Data records:
======

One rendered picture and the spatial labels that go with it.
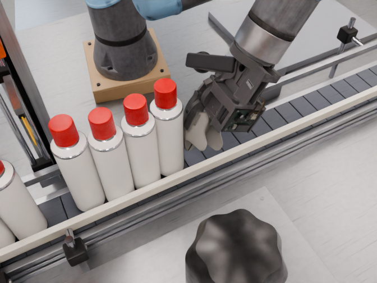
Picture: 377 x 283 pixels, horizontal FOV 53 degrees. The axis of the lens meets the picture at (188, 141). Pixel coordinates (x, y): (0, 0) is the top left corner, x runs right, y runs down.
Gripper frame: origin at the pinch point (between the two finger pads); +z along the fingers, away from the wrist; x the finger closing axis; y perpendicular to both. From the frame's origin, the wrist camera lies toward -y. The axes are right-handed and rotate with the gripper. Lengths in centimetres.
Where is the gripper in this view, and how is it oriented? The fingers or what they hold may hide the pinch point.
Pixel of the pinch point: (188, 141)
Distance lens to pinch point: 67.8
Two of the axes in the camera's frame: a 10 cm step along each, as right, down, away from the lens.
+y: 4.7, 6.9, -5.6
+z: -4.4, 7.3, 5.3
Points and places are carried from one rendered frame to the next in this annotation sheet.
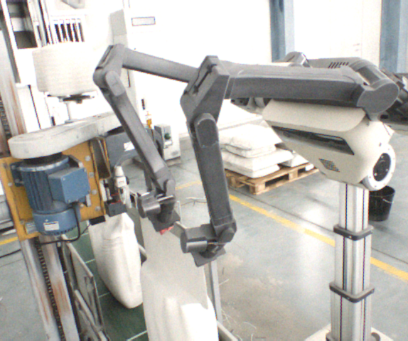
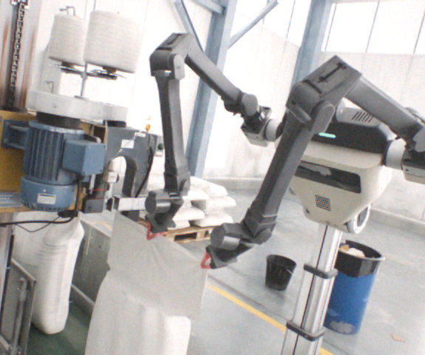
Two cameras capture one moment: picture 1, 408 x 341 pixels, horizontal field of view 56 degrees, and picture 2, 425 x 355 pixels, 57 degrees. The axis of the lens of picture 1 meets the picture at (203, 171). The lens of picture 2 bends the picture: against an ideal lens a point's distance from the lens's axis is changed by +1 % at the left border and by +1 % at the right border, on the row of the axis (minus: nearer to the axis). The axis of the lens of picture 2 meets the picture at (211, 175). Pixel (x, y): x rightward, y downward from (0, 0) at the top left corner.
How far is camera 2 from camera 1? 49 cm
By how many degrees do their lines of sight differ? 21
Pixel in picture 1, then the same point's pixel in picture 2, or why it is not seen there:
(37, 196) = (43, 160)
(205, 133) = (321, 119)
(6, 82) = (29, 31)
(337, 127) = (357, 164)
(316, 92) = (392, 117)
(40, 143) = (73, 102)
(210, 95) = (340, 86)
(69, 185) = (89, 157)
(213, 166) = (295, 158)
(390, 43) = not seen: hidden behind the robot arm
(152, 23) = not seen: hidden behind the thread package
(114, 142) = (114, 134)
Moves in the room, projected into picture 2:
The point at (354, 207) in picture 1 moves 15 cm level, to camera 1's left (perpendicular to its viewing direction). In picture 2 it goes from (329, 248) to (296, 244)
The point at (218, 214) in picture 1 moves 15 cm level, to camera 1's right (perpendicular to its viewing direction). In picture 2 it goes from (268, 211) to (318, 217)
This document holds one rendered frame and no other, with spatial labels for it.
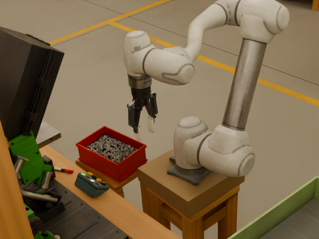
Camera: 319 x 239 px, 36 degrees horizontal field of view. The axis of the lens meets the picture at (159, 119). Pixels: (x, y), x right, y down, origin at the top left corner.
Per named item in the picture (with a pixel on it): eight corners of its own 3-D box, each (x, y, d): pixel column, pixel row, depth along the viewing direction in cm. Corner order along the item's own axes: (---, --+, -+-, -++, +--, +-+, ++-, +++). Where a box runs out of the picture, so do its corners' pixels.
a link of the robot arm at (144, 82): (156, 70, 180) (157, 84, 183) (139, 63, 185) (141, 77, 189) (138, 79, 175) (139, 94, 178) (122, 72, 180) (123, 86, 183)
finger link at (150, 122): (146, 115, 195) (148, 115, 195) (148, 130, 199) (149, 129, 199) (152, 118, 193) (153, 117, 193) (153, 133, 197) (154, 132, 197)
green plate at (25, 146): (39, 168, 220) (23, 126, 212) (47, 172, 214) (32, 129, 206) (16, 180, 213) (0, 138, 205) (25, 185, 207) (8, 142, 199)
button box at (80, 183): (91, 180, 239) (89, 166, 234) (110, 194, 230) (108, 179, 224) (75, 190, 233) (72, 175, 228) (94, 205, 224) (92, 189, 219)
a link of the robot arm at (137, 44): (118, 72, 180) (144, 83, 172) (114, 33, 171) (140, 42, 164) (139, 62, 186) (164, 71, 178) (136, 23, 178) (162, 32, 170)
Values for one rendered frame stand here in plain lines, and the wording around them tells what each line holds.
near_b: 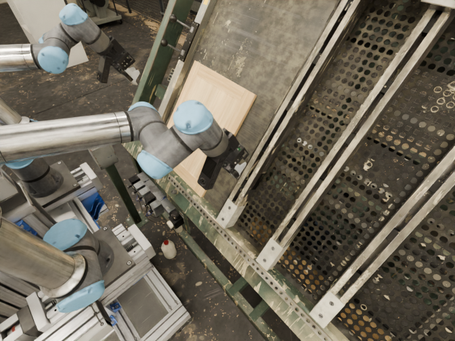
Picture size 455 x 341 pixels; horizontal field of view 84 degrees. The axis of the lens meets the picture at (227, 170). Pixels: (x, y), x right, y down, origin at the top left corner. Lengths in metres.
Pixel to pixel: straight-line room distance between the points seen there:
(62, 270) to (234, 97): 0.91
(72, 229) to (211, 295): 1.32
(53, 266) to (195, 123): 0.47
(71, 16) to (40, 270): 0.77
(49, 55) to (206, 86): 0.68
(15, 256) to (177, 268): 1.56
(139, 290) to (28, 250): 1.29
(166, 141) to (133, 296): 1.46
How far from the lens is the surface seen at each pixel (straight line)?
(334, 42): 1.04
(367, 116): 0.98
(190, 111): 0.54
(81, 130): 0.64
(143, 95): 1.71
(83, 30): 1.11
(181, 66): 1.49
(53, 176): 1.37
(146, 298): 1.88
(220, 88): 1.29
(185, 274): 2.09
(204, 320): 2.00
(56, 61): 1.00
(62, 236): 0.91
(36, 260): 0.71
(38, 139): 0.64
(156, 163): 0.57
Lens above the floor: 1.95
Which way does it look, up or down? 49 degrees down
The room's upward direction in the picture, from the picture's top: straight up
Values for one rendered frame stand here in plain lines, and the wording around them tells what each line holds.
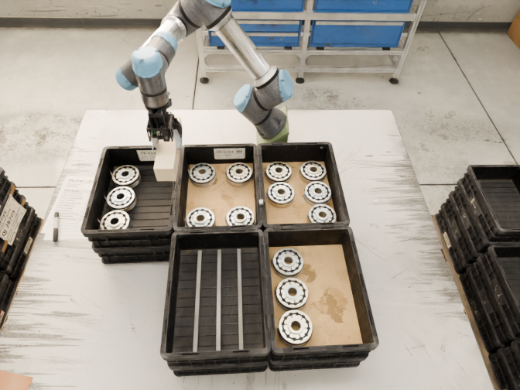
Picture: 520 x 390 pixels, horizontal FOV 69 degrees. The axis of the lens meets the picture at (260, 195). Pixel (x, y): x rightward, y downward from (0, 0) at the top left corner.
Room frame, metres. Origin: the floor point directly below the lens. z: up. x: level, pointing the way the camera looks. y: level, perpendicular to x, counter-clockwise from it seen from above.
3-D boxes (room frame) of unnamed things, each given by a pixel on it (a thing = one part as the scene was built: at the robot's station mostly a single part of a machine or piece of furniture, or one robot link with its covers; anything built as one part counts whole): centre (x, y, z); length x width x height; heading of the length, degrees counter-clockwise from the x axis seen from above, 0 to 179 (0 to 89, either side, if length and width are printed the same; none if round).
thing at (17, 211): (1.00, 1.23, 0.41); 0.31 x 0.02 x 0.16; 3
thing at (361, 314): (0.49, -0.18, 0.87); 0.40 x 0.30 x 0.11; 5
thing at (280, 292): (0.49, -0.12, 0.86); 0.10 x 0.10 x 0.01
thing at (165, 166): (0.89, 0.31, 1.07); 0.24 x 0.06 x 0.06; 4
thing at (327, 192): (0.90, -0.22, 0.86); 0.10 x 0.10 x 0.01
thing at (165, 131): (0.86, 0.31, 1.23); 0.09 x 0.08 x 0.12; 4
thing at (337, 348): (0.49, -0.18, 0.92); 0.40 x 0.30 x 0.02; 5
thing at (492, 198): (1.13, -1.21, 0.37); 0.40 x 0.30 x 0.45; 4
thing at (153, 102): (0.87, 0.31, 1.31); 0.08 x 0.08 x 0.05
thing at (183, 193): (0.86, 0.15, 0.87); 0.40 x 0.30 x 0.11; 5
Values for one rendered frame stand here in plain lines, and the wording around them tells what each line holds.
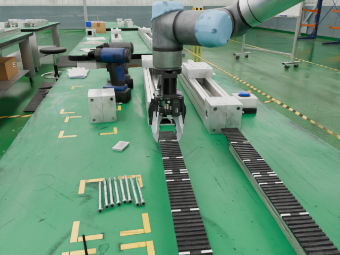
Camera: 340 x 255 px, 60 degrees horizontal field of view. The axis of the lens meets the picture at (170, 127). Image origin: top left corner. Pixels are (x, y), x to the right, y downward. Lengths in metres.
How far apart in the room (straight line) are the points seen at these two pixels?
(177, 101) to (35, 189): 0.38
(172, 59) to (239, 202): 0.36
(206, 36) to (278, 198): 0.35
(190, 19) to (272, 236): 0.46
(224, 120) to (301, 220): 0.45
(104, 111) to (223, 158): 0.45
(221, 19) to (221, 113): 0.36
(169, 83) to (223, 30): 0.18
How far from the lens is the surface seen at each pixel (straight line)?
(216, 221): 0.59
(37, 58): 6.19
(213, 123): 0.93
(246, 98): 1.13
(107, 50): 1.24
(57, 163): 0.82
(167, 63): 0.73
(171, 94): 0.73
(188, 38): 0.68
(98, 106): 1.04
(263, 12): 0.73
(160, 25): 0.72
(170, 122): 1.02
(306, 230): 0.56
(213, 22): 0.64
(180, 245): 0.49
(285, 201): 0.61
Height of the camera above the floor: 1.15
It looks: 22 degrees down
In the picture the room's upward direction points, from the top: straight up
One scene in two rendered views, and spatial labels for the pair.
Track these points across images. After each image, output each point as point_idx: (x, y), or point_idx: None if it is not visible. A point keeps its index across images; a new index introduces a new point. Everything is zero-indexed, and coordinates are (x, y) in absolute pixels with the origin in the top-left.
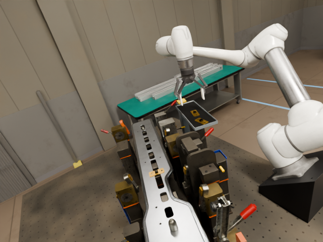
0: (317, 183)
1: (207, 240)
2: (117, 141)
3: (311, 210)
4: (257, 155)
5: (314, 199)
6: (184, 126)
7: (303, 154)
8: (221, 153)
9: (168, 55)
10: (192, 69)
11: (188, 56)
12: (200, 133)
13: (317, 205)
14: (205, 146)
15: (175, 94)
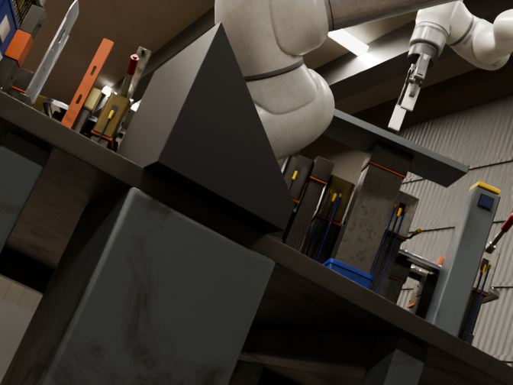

======

In the entries above, find every line holding the word "coordinates" and copy it out.

Picture: 377 x 283 pixels, horizontal FOV 53 degrees. The axis of the lens meets the picture at (188, 141). Pixel coordinates (x, y): (0, 0) is the top left corner, x runs right, y runs down.
Track these points across images. After each image, output each point as point_idx: (x, y), or point_idx: None if it is not visible. A point keeps its index across images; a new index introduces a new point. Everything is zero-indexed, and coordinates are (x, y) in absolute pixels with the origin in the top-left.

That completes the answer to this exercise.